═════ Information supplied

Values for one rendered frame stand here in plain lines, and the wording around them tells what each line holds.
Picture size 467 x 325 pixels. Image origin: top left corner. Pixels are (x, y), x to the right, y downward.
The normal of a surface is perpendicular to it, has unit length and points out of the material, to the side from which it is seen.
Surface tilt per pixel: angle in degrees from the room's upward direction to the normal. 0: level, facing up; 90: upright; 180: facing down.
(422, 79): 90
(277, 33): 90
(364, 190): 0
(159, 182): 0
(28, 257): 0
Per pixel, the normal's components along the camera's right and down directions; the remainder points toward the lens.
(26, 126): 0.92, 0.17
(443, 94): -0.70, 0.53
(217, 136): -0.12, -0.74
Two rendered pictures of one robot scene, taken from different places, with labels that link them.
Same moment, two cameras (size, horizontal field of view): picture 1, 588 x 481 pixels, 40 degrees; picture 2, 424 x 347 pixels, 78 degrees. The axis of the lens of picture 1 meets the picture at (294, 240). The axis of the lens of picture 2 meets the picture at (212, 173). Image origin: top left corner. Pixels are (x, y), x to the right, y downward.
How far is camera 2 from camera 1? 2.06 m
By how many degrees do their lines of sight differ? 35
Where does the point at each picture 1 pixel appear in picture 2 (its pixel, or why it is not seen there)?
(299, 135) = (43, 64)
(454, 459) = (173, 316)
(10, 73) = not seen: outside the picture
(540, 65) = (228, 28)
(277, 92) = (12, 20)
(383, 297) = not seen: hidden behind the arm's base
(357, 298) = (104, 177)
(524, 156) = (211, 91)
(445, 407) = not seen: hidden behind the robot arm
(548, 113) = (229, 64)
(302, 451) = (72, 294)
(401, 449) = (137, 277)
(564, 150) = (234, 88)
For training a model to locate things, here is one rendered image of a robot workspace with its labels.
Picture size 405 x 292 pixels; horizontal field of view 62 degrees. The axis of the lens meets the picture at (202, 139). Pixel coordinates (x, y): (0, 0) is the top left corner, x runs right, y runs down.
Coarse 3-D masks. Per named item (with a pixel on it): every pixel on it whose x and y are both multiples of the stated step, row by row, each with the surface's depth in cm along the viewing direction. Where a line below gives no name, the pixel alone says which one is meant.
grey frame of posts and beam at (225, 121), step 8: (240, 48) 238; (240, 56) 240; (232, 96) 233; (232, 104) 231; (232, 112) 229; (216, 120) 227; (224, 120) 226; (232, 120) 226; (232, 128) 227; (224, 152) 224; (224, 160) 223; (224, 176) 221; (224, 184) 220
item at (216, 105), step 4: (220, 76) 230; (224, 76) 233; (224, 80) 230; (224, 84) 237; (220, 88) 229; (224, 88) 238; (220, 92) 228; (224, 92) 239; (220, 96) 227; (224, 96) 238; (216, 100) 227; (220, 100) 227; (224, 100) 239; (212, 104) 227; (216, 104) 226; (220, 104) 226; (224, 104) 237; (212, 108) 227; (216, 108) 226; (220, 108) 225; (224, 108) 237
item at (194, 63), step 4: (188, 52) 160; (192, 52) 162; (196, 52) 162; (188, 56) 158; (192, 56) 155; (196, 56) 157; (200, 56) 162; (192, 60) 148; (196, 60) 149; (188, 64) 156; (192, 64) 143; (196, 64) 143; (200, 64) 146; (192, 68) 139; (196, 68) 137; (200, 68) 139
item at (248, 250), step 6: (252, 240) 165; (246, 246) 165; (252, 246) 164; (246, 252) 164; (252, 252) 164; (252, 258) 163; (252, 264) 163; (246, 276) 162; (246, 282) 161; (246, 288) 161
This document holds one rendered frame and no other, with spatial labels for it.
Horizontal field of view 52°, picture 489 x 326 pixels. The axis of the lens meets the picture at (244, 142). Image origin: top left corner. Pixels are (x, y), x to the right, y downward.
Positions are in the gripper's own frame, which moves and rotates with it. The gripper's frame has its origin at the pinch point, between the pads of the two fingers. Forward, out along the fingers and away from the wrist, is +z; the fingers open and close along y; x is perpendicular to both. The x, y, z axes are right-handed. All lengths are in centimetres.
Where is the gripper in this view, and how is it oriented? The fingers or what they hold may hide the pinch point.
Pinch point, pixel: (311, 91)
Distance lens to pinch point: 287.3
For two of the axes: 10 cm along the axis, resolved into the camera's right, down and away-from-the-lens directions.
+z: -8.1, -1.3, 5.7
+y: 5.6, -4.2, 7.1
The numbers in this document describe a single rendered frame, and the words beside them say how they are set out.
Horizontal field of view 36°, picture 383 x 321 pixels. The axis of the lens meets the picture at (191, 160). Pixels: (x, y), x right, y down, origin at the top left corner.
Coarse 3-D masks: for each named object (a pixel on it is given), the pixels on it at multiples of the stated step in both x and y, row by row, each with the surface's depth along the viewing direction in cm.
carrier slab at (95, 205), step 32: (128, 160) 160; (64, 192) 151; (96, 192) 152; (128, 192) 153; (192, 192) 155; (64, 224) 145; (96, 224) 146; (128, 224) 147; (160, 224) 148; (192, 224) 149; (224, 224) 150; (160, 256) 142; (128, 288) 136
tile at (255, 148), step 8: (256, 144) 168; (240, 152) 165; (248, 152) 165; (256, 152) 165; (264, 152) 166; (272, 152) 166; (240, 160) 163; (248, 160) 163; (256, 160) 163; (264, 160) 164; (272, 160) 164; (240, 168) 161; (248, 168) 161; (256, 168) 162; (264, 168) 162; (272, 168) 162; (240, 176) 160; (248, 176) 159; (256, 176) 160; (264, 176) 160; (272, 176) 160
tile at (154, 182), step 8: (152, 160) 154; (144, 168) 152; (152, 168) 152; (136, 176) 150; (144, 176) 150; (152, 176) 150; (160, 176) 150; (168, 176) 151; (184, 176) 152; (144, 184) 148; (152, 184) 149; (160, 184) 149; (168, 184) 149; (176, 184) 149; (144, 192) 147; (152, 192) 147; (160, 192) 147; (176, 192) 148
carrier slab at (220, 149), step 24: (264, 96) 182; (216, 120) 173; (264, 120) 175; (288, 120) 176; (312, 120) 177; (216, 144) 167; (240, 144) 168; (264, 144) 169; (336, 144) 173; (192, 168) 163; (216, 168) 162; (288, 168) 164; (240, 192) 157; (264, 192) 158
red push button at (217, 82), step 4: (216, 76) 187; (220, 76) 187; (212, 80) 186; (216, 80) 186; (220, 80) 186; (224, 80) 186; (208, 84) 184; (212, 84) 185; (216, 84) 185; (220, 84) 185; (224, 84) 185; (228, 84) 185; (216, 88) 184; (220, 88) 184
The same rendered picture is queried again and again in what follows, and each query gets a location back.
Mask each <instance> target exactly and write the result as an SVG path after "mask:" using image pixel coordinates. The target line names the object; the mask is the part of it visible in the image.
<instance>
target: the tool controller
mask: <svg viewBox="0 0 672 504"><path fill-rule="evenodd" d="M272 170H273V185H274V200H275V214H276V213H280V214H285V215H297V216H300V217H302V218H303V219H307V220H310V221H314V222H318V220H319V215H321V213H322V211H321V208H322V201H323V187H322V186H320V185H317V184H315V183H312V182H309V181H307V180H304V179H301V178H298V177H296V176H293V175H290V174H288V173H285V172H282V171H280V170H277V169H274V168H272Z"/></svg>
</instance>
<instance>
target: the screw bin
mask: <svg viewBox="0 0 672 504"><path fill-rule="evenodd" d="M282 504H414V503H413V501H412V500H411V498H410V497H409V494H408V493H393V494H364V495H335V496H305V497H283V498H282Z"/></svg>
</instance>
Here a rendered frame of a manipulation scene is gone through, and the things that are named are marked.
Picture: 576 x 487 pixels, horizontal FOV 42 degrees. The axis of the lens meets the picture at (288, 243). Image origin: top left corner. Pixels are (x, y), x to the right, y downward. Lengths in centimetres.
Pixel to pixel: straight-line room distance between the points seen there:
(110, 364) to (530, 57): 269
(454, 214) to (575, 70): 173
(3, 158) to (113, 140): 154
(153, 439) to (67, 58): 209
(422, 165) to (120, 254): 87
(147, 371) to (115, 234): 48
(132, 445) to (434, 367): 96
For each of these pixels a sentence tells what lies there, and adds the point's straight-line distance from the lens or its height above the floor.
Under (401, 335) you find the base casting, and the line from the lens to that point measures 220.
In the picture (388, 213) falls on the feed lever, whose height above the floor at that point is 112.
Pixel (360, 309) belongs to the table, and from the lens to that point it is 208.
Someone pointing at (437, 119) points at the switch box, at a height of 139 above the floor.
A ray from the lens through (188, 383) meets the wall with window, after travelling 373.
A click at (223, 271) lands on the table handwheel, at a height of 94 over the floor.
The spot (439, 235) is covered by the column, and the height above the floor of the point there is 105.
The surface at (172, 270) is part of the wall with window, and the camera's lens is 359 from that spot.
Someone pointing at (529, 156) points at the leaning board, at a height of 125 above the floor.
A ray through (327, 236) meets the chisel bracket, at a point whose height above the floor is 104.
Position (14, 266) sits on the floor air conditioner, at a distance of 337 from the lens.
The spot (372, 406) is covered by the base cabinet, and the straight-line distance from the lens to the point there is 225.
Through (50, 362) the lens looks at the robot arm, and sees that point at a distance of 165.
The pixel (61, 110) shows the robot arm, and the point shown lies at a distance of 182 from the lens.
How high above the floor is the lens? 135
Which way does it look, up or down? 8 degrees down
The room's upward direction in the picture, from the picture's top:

══════════

> Description of the task
Take the lines above from the one containing "The numbers in" to the one containing "Horizontal field of view 36°, picture" and retype them exactly, both ends included, with nothing added.

> Answer below
The numbers in this document describe a single rendered frame, and the words beside them say how they are set out.
Horizontal field of view 36°, picture 383 x 321 pixels. The axis of the lens meets the picture at (191, 160). Pixels: (x, y), x right, y down, origin at the top left corner.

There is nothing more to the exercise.